Exercise =>
Search the records below for the string "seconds", and report each line that contains it.

-- Opening Marker --

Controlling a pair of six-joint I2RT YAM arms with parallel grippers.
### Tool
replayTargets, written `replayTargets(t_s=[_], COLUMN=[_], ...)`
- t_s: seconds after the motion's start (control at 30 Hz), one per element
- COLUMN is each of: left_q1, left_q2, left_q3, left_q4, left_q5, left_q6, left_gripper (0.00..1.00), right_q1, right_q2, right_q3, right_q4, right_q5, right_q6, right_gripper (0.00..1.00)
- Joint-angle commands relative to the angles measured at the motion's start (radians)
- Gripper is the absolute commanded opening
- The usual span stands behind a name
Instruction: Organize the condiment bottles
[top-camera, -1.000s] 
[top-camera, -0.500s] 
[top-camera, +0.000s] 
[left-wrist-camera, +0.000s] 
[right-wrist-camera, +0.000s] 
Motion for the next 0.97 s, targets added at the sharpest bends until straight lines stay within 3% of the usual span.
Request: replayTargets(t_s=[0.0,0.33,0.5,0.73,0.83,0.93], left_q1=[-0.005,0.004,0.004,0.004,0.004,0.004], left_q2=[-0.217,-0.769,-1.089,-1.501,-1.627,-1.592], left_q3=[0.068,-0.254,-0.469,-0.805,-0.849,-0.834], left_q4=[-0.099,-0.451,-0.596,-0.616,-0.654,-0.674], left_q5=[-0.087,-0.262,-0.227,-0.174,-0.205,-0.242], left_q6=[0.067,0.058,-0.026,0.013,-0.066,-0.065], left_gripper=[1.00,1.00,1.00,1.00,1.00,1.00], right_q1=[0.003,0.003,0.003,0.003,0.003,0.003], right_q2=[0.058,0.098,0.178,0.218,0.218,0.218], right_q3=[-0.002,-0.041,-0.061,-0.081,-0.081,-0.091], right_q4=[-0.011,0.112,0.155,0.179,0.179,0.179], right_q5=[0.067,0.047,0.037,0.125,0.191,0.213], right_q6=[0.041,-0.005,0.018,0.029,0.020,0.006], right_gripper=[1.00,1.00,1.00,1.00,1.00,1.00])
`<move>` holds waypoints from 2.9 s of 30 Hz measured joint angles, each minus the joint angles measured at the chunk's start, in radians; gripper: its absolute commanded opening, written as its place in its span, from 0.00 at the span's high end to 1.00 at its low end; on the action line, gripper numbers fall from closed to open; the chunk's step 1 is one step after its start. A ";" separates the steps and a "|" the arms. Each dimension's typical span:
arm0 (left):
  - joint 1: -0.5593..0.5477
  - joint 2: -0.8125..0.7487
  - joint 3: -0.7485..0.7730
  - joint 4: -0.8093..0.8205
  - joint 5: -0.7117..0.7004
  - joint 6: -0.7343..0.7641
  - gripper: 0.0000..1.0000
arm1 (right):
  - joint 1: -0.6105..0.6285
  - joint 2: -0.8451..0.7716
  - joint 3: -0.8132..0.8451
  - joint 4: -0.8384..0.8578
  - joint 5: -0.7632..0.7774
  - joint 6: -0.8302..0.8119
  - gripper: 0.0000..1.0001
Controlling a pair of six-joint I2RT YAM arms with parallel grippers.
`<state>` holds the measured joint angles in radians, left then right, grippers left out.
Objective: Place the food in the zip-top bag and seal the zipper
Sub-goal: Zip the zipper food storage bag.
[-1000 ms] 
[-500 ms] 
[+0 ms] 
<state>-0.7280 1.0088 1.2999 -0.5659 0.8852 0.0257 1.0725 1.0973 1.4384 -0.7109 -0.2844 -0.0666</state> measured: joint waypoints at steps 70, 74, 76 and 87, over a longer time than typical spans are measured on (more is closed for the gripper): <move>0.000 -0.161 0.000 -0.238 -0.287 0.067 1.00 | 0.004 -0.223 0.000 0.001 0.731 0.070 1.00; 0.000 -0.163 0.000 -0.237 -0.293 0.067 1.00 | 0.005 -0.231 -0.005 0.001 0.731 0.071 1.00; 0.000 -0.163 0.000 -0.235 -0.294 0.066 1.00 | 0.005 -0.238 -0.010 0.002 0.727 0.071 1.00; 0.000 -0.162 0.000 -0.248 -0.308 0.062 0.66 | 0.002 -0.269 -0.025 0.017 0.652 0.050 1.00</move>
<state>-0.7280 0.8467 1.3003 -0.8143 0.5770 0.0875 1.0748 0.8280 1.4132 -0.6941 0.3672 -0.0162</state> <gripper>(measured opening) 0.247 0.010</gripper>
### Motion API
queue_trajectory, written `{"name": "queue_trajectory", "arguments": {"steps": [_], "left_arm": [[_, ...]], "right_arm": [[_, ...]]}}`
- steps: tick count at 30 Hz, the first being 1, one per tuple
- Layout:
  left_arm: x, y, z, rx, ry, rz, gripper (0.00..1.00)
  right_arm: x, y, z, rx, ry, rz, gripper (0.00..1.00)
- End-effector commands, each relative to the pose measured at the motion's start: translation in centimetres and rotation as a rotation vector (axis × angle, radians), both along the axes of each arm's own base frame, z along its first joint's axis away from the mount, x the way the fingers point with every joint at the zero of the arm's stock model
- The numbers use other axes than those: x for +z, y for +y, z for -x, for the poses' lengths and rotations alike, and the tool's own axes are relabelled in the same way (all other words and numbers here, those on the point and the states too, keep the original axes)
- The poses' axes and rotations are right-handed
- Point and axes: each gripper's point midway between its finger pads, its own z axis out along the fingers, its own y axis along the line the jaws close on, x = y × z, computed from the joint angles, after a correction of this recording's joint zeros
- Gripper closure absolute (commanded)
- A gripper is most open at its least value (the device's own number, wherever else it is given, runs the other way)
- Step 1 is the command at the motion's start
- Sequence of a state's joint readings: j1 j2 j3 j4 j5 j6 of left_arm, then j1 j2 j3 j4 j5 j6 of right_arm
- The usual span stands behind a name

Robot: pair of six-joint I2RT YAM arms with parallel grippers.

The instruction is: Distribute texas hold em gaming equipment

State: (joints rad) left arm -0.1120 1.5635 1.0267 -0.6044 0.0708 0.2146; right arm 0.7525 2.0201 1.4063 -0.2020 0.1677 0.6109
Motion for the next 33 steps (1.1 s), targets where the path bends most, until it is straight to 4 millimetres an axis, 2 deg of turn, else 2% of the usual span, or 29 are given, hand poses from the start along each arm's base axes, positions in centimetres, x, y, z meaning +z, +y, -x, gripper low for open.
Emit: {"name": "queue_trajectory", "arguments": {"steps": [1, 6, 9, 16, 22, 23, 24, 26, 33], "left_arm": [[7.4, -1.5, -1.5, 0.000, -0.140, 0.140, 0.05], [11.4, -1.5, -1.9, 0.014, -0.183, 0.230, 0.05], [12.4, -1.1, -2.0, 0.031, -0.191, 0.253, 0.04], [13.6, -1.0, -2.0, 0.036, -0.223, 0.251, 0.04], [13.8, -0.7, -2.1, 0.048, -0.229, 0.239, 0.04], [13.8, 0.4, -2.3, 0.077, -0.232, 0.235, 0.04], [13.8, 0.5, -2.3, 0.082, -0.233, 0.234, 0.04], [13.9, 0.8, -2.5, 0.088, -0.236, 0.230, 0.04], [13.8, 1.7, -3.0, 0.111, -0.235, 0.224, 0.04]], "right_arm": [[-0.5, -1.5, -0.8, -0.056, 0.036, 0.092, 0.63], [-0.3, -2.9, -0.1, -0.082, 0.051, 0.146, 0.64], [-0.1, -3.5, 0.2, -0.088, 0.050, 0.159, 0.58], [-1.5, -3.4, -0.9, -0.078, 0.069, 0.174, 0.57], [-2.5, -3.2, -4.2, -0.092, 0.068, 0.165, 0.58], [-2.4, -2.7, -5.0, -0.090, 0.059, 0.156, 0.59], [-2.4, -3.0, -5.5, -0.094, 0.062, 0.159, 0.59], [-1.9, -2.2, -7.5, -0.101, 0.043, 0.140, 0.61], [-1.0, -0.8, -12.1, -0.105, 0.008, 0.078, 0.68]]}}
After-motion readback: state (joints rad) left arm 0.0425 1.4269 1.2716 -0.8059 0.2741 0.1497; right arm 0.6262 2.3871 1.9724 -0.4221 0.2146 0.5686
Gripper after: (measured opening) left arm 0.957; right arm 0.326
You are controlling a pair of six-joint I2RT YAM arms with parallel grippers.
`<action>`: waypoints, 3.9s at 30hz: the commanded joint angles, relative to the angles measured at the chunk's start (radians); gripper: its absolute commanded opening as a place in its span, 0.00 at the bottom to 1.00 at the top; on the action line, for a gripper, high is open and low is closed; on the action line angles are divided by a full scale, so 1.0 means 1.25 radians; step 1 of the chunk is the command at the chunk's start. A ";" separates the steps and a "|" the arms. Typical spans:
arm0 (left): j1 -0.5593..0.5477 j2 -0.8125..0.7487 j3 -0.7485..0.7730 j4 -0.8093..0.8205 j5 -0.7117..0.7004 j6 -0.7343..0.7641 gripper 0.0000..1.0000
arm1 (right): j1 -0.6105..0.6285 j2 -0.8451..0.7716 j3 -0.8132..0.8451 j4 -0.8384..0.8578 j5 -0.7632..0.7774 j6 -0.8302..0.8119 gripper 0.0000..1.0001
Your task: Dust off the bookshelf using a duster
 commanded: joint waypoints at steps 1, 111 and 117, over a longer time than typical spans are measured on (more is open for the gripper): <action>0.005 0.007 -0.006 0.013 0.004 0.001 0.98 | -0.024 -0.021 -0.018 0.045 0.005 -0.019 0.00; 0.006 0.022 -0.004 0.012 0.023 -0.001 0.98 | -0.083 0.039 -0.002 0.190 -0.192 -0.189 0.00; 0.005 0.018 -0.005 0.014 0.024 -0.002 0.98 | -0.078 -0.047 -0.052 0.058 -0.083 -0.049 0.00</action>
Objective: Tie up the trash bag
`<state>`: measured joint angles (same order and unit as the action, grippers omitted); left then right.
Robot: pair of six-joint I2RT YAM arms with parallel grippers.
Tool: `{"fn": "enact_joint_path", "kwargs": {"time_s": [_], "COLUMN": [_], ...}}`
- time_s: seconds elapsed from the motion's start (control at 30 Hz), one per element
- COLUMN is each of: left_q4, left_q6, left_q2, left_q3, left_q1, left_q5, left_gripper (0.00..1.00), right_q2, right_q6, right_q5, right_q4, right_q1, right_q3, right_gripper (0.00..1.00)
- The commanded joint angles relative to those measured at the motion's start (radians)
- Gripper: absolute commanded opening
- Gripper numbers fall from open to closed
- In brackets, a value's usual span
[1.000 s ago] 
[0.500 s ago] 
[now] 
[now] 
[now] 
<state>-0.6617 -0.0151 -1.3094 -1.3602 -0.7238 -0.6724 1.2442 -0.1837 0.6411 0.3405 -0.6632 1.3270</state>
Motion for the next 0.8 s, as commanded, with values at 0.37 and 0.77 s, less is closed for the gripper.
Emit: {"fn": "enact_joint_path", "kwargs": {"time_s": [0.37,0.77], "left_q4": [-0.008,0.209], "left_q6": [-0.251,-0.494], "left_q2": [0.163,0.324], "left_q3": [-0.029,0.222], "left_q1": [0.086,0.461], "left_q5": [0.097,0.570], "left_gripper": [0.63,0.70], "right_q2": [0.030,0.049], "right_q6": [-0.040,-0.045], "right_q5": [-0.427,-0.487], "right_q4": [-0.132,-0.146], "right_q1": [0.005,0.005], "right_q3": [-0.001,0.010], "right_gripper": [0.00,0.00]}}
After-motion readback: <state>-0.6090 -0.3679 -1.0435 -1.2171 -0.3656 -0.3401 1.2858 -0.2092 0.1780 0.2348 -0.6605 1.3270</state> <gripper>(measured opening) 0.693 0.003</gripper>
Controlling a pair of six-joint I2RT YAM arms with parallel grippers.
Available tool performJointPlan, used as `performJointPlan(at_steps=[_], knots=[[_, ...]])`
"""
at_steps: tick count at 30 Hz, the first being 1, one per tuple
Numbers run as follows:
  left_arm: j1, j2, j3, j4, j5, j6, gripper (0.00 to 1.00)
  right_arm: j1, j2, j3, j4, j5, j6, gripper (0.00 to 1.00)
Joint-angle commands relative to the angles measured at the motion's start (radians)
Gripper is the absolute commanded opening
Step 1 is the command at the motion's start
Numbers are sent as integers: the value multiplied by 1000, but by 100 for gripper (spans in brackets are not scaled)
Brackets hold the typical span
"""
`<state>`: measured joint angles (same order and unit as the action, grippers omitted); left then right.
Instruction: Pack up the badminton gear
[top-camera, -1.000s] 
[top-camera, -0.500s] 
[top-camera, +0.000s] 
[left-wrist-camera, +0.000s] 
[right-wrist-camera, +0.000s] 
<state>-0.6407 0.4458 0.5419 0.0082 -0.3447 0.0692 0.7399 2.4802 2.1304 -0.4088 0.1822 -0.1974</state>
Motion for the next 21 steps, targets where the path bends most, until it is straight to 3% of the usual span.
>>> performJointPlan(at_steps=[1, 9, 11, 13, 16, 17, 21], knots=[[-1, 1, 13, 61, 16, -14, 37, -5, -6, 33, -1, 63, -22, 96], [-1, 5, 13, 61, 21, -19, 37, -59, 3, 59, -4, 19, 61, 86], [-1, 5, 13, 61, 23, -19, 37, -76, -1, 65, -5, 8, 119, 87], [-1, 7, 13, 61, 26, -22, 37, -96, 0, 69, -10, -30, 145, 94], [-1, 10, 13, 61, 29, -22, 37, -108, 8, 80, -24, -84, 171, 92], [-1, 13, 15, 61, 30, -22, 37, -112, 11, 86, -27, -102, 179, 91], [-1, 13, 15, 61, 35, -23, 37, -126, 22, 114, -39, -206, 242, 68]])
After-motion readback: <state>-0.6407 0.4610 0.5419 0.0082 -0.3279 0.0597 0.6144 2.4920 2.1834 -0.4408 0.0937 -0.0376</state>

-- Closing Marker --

Exercise output =>
- t_s: seconds after the motion's start (control at 30 Hz), one per element
- time_s: seconds elapsed from the motion's start (control at 30 Hz), one per element

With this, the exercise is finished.